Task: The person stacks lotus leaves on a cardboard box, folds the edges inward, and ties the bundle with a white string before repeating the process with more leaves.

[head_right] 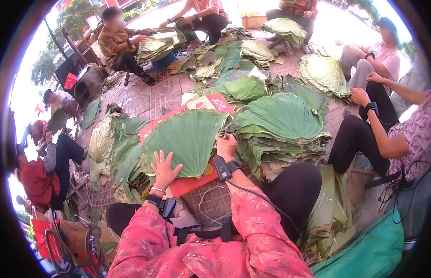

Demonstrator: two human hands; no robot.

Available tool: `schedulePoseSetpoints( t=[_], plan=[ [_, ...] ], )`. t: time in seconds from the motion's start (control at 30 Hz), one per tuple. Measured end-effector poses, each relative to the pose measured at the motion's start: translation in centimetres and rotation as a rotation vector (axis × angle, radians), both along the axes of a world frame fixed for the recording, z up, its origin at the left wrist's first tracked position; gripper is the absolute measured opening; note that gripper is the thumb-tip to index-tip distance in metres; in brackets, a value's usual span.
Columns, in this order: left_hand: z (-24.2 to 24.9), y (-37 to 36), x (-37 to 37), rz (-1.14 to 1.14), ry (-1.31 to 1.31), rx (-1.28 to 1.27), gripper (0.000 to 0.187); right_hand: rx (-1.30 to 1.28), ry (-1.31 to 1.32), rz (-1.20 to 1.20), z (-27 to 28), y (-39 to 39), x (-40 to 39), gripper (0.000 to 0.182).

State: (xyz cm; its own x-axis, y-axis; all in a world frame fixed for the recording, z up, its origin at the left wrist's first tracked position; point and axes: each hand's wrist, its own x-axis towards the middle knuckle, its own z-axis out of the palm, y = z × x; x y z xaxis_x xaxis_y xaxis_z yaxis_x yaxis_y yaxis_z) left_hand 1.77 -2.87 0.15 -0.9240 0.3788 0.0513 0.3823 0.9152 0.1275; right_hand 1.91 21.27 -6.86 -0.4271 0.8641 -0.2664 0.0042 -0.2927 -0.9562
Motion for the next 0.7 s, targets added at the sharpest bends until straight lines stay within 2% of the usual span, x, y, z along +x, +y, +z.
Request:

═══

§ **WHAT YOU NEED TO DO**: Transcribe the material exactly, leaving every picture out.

§ **OUTPUT FOR THIS TASK**:
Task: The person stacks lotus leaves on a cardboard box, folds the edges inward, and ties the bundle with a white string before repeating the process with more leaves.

[head_right] 

Demonstrator: two human hands; no robot.

Available tool: `schedulePoseSetpoints( t=[_], plan=[ [_, ...] ], )`. t: time in seconds from the motion's start (control at 30 Hz), one per tuple. Measured end-effector poses, each relative to the pose measured at the motion's start: translation in centimetres and rotation as a rotation vector (axis × angle, radians), both along the axes of a world frame fixed for the recording, z up, its origin at the left wrist's first tracked position; gripper is the absolute measured opening; note that gripper is the thumb-tip to index-tip distance in metres; in brackets, a value's usual span.
Columns, in this order: left_hand: z (-24.2 to 24.9), y (-37 to 36), x (-37 to 37), rz (-1.14 to 1.14), ry (-1.31 to 1.31), rx (-1.28 to 1.27), gripper (0.000 to 0.187); right_hand: rx (-1.30 to 1.28), ry (-1.31 to 1.32), rz (-1.20 to 1.20), z (-27 to 28), y (-39 to 39), x (-40 to 39), gripper (0.000 to 0.182).

State: (xyz cm; its own x-axis, y-axis; all in a world frame fixed for the recording, z up, its origin at the left wrist's first tracked position; point and axes: each hand's wrist, its own x-axis towards the middle knuckle, its own z-axis out of the palm, y = z × x; x y z xaxis_x xaxis_y xaxis_z yaxis_x yaxis_y yaxis_z) left_hand 1.77 -2.87 0.15 -0.9240 0.3788 0.0513 0.3823 0.9152 0.1275; right_hand 1.91 21.27 -6.86 -0.4271 0.8641 -0.2664 0.0042 -0.2927 -0.9562
Motion for the next 0.7 s, targets added at the sharpest bends until straight lines stay within 2% of the usual span, x, y, z along +x, +y, +z.
Request:

A complete answer has now been given.